(RSF/IFEX) – Le 5 août 2002, la Colombie devenait le 77e État à ratifier le Statut de Rome, le traité portant création de la Cour pénale internationale (CPI). Moins d’un mois après cet engagement, la Colombie décide de se prévaloir de l’article 124 du statut de la CPI. Ce dernier, adopté à l’initiative de la […]
(RSF/IFEX) – Le 5 août 2002, la Colombie devenait le 77e État à ratifier le Statut de Rome, le traité portant création de la Cour pénale internationale (CPI).

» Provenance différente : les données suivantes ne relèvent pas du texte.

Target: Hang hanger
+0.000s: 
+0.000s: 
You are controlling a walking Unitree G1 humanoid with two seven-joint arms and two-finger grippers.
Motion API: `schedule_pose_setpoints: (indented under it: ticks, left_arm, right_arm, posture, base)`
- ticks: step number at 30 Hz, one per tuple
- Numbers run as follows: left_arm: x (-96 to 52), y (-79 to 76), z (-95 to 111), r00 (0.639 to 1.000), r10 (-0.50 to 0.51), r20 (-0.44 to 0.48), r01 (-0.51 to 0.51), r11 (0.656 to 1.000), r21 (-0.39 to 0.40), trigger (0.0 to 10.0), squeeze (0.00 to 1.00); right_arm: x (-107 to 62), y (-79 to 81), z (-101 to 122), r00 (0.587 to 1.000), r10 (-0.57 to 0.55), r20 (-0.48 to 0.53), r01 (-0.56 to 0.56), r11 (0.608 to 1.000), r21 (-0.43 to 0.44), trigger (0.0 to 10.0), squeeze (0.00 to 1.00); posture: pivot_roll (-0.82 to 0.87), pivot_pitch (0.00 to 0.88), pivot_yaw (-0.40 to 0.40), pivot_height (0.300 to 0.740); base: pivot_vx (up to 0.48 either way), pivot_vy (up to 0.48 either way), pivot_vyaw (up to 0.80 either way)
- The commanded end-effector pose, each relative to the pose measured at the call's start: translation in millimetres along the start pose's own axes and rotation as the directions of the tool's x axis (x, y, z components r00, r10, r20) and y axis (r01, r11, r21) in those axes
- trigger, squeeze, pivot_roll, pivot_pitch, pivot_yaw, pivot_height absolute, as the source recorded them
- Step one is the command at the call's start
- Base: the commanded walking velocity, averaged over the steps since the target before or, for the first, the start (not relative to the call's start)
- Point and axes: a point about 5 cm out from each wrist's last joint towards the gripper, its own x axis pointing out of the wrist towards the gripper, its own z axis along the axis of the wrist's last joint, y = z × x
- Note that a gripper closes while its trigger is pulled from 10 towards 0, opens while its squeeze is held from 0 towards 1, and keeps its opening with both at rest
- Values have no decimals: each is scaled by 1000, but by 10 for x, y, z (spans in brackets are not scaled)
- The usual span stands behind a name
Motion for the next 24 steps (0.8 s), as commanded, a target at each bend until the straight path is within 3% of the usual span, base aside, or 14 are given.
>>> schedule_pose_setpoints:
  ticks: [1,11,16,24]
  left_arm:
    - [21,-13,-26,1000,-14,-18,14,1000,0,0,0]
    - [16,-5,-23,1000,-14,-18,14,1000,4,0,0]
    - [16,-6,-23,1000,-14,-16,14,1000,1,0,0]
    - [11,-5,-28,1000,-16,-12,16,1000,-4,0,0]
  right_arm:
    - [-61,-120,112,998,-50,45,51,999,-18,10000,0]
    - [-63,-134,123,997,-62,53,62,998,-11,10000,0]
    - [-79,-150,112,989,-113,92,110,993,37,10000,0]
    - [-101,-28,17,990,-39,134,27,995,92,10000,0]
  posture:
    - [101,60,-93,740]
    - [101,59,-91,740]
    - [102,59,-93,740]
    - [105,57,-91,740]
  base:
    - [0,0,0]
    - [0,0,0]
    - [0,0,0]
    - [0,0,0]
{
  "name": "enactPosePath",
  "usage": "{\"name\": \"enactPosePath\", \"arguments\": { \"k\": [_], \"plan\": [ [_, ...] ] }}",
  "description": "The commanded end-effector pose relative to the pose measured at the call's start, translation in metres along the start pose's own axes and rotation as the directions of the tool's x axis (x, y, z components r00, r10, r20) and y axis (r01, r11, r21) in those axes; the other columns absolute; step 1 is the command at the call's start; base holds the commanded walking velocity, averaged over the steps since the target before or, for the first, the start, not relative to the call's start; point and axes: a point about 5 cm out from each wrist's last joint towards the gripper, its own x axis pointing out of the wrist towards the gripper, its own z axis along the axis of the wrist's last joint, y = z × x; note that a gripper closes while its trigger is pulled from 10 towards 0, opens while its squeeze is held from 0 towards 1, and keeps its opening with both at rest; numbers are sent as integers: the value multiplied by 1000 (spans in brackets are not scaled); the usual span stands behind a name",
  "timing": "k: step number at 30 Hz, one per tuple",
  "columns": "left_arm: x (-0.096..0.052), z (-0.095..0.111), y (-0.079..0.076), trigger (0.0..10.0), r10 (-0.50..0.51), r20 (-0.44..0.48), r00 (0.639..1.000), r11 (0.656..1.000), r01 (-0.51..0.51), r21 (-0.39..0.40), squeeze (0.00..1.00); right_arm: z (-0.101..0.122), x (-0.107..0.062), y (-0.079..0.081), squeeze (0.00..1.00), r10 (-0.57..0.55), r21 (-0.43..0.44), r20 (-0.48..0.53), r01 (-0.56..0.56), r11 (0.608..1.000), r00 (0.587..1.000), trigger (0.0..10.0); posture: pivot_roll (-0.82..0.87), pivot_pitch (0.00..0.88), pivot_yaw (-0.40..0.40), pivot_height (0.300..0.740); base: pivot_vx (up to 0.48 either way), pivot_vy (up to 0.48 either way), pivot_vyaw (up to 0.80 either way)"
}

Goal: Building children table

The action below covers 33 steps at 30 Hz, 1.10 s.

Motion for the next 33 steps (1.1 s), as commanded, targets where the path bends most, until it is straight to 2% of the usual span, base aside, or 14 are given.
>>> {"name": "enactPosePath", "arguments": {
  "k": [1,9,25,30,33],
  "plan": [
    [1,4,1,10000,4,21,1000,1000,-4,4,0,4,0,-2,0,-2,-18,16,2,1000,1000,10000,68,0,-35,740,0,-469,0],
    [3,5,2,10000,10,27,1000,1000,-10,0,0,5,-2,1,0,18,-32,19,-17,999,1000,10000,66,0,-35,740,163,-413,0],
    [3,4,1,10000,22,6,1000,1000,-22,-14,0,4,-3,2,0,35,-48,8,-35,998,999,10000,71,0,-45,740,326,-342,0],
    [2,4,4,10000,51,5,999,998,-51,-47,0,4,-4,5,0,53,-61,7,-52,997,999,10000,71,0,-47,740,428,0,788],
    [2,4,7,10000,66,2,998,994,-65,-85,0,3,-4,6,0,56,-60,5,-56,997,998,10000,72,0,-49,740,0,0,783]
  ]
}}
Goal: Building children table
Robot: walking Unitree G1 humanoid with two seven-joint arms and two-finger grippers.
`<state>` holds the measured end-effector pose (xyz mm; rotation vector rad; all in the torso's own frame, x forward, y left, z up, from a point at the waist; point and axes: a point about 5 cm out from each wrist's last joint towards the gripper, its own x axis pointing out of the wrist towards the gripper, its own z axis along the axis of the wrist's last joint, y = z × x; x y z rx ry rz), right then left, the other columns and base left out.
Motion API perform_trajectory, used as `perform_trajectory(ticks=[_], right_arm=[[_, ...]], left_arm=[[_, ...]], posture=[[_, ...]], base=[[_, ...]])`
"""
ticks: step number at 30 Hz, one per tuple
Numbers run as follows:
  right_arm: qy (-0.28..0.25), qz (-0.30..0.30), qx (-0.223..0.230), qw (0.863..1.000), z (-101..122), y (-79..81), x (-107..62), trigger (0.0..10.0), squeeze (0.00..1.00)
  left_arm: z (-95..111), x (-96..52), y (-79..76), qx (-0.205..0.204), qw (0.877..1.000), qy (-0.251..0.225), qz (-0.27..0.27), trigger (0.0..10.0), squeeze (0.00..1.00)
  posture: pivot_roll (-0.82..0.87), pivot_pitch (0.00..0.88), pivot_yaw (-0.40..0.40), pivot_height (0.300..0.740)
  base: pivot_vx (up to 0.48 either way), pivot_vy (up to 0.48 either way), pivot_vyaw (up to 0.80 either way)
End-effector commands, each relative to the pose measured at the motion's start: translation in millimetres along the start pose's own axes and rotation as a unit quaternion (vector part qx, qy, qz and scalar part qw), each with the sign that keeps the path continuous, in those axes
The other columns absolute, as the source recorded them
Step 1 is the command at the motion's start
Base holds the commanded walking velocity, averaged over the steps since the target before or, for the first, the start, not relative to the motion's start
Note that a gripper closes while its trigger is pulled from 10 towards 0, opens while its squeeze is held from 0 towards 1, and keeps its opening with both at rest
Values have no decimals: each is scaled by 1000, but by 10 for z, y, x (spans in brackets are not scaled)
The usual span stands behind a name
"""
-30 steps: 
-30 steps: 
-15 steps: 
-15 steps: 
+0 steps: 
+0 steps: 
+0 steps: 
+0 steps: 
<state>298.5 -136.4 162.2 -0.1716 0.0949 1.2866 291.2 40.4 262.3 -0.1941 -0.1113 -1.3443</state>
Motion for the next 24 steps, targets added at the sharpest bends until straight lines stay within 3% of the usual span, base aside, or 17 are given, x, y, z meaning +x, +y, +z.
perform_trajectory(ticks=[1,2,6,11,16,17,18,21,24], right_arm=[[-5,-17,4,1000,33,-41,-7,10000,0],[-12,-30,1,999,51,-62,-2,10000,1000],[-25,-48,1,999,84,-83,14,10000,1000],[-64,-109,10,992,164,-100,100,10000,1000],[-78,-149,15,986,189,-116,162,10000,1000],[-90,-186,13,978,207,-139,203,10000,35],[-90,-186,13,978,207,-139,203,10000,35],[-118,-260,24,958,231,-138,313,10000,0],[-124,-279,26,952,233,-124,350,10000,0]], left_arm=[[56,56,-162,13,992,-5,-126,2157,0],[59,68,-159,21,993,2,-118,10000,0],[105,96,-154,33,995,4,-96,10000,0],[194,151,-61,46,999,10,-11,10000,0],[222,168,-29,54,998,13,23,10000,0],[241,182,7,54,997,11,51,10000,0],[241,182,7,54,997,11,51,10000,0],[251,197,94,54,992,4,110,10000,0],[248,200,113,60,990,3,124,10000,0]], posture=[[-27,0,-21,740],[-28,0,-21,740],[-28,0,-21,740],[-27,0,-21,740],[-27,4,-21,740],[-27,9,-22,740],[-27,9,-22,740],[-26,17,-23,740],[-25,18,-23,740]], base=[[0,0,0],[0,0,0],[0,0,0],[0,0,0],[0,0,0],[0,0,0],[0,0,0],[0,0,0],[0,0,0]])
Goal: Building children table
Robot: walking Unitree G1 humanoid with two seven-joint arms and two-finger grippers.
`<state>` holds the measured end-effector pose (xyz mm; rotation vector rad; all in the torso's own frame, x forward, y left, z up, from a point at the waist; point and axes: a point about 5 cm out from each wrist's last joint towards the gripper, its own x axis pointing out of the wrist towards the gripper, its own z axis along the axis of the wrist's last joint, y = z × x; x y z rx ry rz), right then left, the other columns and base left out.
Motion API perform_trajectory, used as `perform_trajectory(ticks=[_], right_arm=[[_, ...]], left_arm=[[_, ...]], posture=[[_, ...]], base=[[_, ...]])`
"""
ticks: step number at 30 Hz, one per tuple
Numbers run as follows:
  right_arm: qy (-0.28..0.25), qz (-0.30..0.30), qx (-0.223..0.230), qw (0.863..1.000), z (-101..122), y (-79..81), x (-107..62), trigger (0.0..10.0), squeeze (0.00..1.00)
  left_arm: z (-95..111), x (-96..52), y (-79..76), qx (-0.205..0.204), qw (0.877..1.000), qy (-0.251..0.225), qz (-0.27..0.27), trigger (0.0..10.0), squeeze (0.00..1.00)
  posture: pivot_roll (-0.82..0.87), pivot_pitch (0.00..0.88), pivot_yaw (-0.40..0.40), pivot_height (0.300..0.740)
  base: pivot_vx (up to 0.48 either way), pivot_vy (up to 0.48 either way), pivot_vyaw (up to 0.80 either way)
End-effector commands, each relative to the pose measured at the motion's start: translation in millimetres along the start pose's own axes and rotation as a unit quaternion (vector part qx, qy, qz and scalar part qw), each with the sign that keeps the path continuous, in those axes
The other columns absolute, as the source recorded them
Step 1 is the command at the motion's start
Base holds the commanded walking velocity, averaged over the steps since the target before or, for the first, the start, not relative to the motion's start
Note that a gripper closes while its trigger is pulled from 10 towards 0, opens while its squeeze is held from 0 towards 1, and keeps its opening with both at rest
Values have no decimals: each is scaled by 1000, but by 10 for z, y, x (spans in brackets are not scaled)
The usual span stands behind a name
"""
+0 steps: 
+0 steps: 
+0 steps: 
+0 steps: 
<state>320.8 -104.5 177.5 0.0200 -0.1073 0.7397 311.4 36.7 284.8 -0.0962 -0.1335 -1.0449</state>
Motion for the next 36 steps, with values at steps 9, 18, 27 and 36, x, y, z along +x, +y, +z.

Moins d’un mois après cet engagement, la Colombie décide de se prévaloir de l’article 124 du statut de la CPI. Ce dernier, adopté à l’initiative de la France, exclut la compétence de la Cour, pour les sept prochaines années, à l’égard des crimes de guerre.
Le réseau Damoclès, organisation de lutte contre l’impunité, et RSF déplorent la décision de la Colombie, au moment où le conflit se durcit dans ce pays, le plus dangereux du continent pour les professionnels de l’information avec une quarantaine de journalistes tués au cours des dix dernières années.
« Alors que les assassinats de journalistes sont encouragés par l’incapacité de la justice colombienne à en punir les auteurs, cette mesure prive la presse d’un recours international précieux », ont souligné Robert Ménard, secrétaire général de RSF, et Jean-Pierre Getti, vice-président du réseau Damoclès. Les deux organisations demandent au président Alvaro Uribe Vélez de revenir sur cette décision.
Dans son édition du 1er septembre, le quotidien colombien « El Tiempo » a révélé que le gouvernement de l’ancien président Andrés Pastrana, en concertation avec son successeur, l’actuel président Uribe, s’était prévalu de l’article 124 de la CPI à l’occasion de la ratification du Statut de Rome le 5 août dernier. Cet article permet à tout État partie de déclarer la Cour incompétente pour les crimes de guerre commis sur son territoire ou par un de ses ressortissants, pour une période de sept ans après l’entrée en vigueur de la CPI.
Le réseau Damoclès et RSF rappellent que cet article a été introduit dans le texte du Statut de Rome à l’initiative de la France qui jugeait certaines dispositions du Statut trop peu protectrices de ses ressortissants.
Adoptée par la Colombie, cette décision a de graves conséquences sur la lutte contre l’impunité dont bénéficient les assassins de journalistes. Seront notamment exclus de la compétence de la CPI les prises d’otages ainsi que les attaques contre la population civile, à laquelle les journalistes sont assimilés.
Une quarantaine de professionnels de la presse ont été tués en Colombie au cours des dix dernières années, dont une quinzaine alors qu’ils couvraient le conflit entre l’armée et les groupes extrémistes, paramilitaires d’extrême droite et guérillas communistes. Au total, les crimes de guerre représentent plus de la moitié des crimes commis dans ce pays.
La CPI, établie par le traité de Rome, est le premier tribunal international permanent chargé d’enquêter et de juger les violations massives du droit international humanitaire et des droits de l’homme. Elle est compétente pour examiner les crimes les plus graves qui touchent l’ensemble de la communauté internationale : le crime de génocide, les crimes contre l’humanité, les crimes de guerre. La CPI est entrée en vigueur le 1er juillet.